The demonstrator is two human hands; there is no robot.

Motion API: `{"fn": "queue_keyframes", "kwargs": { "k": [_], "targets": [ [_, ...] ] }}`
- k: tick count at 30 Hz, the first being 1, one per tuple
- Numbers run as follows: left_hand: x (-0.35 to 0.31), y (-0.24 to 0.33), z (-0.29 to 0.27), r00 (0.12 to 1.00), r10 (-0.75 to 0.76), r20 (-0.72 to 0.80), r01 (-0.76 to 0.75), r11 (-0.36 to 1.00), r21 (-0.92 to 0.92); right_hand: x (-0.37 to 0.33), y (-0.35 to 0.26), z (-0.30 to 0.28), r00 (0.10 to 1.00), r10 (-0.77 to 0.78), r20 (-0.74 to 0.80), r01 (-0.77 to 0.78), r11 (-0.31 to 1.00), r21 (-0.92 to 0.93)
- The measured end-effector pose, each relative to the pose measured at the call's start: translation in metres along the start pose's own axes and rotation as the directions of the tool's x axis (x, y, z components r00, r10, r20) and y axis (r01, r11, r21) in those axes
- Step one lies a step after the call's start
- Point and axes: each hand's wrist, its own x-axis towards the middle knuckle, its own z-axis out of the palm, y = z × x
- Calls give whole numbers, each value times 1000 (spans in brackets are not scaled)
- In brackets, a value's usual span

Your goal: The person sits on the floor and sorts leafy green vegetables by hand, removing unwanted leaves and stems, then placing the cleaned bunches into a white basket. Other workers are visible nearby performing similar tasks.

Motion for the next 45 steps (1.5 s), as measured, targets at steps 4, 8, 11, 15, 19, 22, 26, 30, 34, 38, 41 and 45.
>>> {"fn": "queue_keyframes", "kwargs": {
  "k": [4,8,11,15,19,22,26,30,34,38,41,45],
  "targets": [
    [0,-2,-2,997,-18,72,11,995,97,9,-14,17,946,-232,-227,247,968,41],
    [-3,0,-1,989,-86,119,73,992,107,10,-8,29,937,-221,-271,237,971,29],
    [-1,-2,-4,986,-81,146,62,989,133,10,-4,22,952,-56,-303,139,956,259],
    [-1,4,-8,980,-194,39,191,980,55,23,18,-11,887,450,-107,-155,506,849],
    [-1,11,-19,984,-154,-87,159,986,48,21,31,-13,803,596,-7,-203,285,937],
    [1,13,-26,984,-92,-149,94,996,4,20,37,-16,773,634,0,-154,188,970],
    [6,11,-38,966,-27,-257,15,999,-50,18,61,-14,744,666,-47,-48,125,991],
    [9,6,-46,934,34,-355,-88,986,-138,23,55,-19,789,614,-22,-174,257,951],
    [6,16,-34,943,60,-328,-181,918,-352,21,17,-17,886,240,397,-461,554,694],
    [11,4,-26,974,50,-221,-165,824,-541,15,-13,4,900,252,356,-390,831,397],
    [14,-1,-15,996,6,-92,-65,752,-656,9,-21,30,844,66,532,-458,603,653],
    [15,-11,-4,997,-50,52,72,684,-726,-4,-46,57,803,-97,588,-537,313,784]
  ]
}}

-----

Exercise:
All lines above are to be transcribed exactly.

Output of the task:
The demonstrator is two human hands; there is no robot.

Motion API: `{"fn": "queue_keyframes", "kwargs": { "k": [_], "targets": [ [_, ...] ] }}`
- k: tick count at 30 Hz, the first being 1, one per tuple
- Numbers run as follows: left_hand: x (-0.35 to 0.31), y (-0.24 to 0.33), z (-0.29 to 0.27), r00 (0.12 to 1.00), r10 (-0.75 to 0.76), r20 (-0.72 to 0.80), r01 (-0.76 to 0.75), r11 (-0.36 to 1.00), r21 (-0.92 to 0.92); right_hand: x (-0.37 to 0.33), y (-0.35 to 0.26), z (-0.30 to 0.28), r00 (0.10 to 1.00), r10 (-0.77 to 0.78), r20 (-0.74 to 0.80), r01 (-0.77 to 0.78), r11 (-0.31 to 1.00), r21 (-0.92 to 0.93)
- The measured end-effector pose, each relative to the pose measured at the call's start: translation in metres along the start pose's own axes and rotation as the directions of the tool's x axis (x, y, z components r00, r10, r20) and y axis (r01, r11, r21) in those axes
- Step one lies a step after the call's start
- Point and axes: each hand's wrist, its own x-axis towards the middle knuckle, its own z-axis out of the palm, y = z × x
- Calls give whole numbers, each value times 1000 (spans in brackets are not scaled)
- In brackets, a value's usual span

Your goal: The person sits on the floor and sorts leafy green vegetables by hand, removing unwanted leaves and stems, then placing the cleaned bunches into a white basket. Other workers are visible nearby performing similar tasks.

Motion for the next 45 steps (1.5 s), as measured, targets at steps 4, 8, 11, 15, 19, 22, 26, 30, 34, 38, 41 and 45.
>>> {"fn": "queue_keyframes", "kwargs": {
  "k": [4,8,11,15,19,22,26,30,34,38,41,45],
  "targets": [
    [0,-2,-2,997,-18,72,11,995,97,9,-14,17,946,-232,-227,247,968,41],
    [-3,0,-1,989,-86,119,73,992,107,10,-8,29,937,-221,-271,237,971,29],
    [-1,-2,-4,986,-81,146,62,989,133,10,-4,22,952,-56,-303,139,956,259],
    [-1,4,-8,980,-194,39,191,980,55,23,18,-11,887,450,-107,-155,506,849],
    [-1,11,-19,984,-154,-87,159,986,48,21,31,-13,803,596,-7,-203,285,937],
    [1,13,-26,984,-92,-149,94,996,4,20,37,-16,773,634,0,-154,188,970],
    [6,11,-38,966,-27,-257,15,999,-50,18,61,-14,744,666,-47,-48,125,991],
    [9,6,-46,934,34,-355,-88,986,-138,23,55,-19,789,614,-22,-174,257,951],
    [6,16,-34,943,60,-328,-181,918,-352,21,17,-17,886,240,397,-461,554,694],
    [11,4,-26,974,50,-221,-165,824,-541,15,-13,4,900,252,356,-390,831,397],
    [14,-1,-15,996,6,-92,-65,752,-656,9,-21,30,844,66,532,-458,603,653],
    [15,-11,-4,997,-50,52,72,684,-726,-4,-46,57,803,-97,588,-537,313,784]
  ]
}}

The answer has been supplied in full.